4.1. Post Installation Script Debugging

This section will discuss some common mistakes made in post installation scripts and provide some techniques on how to help you debug them.

Below is an example node XML file that has a XML syntax error:

<?xml version="1.0" standalone="no"?>

<kickstart>

<post>
ech "yo" 2&>1 > /tmp/fun
</post>

</kickstart>

When the above node XML file is included in a roll and when a compute node asks for its kickstart file, no file will be returned and the compute node will not install. The compute node will display a screen asking for the user to input a "language" (compute node installations are 100% automated, so a compute node should never ask for user input).

The command rocks list host profile <hostname> executes the same functions as the code which automatically generates kickstart files.

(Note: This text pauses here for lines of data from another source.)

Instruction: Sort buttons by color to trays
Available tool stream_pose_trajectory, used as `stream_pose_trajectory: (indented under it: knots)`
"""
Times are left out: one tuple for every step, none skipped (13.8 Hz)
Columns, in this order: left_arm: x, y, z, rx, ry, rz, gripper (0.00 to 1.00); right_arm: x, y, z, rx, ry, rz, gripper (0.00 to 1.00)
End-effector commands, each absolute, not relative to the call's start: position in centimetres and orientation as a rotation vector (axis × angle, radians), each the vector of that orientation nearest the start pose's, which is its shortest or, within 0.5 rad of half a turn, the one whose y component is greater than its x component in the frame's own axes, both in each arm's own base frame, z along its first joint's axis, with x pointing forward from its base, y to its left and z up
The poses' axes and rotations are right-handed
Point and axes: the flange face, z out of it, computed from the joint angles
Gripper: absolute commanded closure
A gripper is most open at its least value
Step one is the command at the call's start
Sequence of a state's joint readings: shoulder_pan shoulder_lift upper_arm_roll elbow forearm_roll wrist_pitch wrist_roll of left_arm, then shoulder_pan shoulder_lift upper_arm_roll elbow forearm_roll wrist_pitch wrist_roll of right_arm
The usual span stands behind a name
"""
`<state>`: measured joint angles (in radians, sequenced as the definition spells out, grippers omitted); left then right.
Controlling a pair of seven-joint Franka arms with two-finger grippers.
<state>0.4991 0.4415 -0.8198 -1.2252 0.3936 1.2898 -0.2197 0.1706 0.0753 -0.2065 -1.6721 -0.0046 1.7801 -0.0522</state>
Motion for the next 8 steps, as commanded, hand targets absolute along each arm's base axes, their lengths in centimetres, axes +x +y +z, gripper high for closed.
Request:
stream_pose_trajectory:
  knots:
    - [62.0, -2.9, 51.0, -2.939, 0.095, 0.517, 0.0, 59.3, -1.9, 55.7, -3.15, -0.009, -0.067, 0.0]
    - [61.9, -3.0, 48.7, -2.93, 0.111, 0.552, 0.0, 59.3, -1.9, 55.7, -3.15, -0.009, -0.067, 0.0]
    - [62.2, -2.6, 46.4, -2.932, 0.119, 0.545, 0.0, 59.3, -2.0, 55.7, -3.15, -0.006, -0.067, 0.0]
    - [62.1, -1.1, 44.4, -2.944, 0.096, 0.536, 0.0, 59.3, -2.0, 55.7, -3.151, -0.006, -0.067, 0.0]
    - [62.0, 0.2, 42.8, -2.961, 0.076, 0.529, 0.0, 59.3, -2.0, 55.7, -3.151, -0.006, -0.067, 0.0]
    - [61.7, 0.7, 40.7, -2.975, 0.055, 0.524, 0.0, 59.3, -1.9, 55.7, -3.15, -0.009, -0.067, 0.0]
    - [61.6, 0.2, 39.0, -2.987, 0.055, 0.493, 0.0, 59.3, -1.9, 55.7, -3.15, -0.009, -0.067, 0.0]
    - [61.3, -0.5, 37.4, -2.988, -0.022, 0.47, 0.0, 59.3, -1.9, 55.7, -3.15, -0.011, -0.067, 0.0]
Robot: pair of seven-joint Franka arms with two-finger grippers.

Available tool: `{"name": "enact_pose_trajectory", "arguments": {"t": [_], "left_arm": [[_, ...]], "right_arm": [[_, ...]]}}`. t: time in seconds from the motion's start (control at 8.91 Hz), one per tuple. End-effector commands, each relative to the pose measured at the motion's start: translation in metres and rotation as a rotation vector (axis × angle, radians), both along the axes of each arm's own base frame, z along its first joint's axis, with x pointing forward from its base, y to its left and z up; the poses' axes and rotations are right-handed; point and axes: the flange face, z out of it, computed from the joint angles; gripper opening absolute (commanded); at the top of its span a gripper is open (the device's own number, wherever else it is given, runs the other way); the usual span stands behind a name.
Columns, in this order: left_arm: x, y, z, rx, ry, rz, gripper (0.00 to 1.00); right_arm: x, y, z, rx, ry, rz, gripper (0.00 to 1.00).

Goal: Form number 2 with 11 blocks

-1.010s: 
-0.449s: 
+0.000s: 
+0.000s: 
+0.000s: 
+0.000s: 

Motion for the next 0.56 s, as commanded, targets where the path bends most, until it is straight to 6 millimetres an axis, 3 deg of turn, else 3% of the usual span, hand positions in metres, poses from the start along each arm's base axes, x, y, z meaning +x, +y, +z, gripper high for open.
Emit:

So, if we execute rocks list host profile compute-0-0, we'll see what error occurs:

# rocks list host profile compute-0-0 > /tmp/ks.cfg
Traceback (most recent call last):
  File "/opt/rocks/bin/rocks", line 267, in ?
    command.runWrapper(name, args[i:])
  File "/opt/rocks/lib/python2.4/site-packages/rocks/commands/__init__.py", line 1981, in runWrapper
    self.run(self._params, self._args)
  File "/opt/rocks/lib/python2.4/site-packages/rocks/commands/list/host/profile/__init__.py", line 295, in run
    [
  File "/opt/rocks/lib/python2.4/site-packages/rocks/commands/__init__.py", line 1667, in command
    o.runWrapper(name, args)
  File "/opt/rocks/lib/python2.4/site-packages/rocks/commands/__init__.py", line 1981, in runWrapper
    self.run(self._params, self._args)
  File "/opt/rocks/lib/python2.4/site-packages/rocks/commands/list/host/xml/__init__.py", line 199, in run
    xml = self.command('list.node.xml', args)
  File "/opt/rocks/lib/python2.4/site-packages/rocks/commands/__init__.py", line 1667, in command
    o.runWrapper(name, args)
  File "/opt/rocks/lib/python2.4/site-packages/rocks/commands/__init__.py", line 1981, in runWrapper
    self.run(self._params, self._args)
  File "/opt/rocks/lib/python2.4/site-packages/rocks/commands/list/node/xml/__init__.py", line 514, in run
    handler.parseNode(node, doEval)
  File "/opt/rocks/lib/python2.4/site-packages/rocks/profile.py", line 409, in parseNode
    parser.feed(line)
  File "/opt/rocks/lib/python2.4/site-packages/_xmlplus/sax/expatreader.py", line 220, in feed
    self._err_handler.fatalError(exc)
  File "/opt/rocks/lib/python2.4/site-packages/_xmlplus/sax/handler.py", line 38, in fatalError
    raise exception
xml.sax._exceptions.SAXParseException: <unknown>:91:11: not well-formed (invalid token)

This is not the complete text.